VIENNA • The desperate migrants and asylum seekers flooding into Europe by the tens of thousands, and the inability to accommodate them in an organised way, may be starting to fray Europe's commitment to doing away with old borders.
Hungarian authorities yesterday closed a major train station, then reopened it but prevented migrants from entering it. About 100 police in helmets and wielding batons guarded the station as dozens of migrants who were inside were forced out.
Developments in Budapest led to Germany's interior ministry saying it has not suspended European Union rules that oblige migrants to file for asylum in the first EU country they arrive in.
"The Dublin rules are still valid and we expect European member states to stick to them. Whoever comes to Hungary must be registered there and go through the asylum procedure there," the spokesman said.

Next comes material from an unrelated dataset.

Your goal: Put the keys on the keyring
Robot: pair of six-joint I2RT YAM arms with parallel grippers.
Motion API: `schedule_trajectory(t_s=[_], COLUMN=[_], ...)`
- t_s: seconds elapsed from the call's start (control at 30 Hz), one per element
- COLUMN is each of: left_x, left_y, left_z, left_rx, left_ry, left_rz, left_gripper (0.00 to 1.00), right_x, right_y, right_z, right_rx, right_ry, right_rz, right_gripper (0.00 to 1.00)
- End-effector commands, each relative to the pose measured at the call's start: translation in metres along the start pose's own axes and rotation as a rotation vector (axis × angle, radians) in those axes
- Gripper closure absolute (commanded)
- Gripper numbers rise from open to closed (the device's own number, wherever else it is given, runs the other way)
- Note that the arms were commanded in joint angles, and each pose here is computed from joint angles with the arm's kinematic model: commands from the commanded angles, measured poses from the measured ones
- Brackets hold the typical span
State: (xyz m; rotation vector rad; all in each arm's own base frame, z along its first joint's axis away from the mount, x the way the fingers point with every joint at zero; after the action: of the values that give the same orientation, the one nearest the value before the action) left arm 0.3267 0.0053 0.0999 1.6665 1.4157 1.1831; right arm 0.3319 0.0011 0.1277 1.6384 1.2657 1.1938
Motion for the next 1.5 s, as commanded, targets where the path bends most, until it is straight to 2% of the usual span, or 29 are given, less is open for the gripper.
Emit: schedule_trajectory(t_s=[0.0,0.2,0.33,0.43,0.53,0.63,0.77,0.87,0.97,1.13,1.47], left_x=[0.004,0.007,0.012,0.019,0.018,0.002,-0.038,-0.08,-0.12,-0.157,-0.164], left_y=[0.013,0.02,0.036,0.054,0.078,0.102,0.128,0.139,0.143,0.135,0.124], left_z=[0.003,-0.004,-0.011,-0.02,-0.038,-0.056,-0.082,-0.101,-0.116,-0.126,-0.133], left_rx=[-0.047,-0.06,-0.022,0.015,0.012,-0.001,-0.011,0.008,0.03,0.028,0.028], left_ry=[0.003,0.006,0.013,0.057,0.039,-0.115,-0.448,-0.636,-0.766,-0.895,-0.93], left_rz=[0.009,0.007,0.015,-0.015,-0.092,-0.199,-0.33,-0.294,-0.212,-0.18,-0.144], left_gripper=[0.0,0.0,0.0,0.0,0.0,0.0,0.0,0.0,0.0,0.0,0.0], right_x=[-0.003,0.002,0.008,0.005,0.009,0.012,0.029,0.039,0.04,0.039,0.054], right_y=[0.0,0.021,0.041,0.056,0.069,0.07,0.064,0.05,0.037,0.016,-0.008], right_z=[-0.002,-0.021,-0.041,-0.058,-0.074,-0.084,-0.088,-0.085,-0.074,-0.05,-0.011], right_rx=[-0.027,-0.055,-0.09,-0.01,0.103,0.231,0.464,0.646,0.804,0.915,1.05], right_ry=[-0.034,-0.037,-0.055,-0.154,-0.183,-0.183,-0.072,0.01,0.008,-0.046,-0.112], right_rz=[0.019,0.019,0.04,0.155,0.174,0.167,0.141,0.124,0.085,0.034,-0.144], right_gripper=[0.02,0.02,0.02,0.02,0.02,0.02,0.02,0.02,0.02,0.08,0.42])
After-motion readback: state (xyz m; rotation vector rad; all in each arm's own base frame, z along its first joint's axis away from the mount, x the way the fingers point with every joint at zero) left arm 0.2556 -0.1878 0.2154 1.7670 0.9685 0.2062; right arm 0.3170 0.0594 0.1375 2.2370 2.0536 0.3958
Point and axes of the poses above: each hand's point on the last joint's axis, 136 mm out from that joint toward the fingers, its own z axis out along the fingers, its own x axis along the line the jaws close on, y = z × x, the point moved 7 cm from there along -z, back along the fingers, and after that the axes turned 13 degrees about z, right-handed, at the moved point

Around 1,000 people, waving tickets outside the Hungarian station, clapped, booed, hissed and shouted "Germany! Germany!". Later they sat down, staring down the police blockade at the entrance of the station.
Hungarian government spokesman Zoltan Kovacs, when asked why the railway terminus was closed, said Hungary was trying to enforce EU law, which requires anyone who wishes to travel within Europe to hold a valid passport and a Schengen visa, which covers most European countries.
The evidence of stricter border controls was also on stark display at the Austria-Hungary border on Monday, as Austrian authorities, while inspecting vehicles for smuggled migrants, disrupted traffic from Hungary and caused congestion which stretched at least 19km.
The crackdown could last indefinitely.
The official explanation was to avert another mass death of migrants, such as the one that happened in an unventilated truck near Vienna last week, believed to be the work of a smuggling ring.
But the practical consequences mean that routine passport-free travel between Hungary and Austria is no longer routine.
The unfettered movement of people and goods in the EU, the world's largest economic bloc, is a precept of its cohesion, like the free flow within the United States.
In a continent struggling with a unified response to the Greek debt crisis and the movements of militants, the influx of migrants - many of them from war-ravaged areas of the Middle East and Africa - appears to have only further increased frictions.
Long-term questions over who takes care of them, how to screen them and who pays the expenses have all been left unresolved. These questions go to the heart of the viability of the EU's borderless interior, which member countries on the edges of Europe are required to police and protect.
Some of those countries - notably Greece, Italy and Hungary - say they are so economically stressed that they are admitting migrants with little or no processing.
Chancellor Angela Merkel of Germany, in some of her strongest language yet on the subject, has warned that freedom of travel among the 28 member states of the EU could be imperilled if they do not agree on a shared response to the migrant crisis.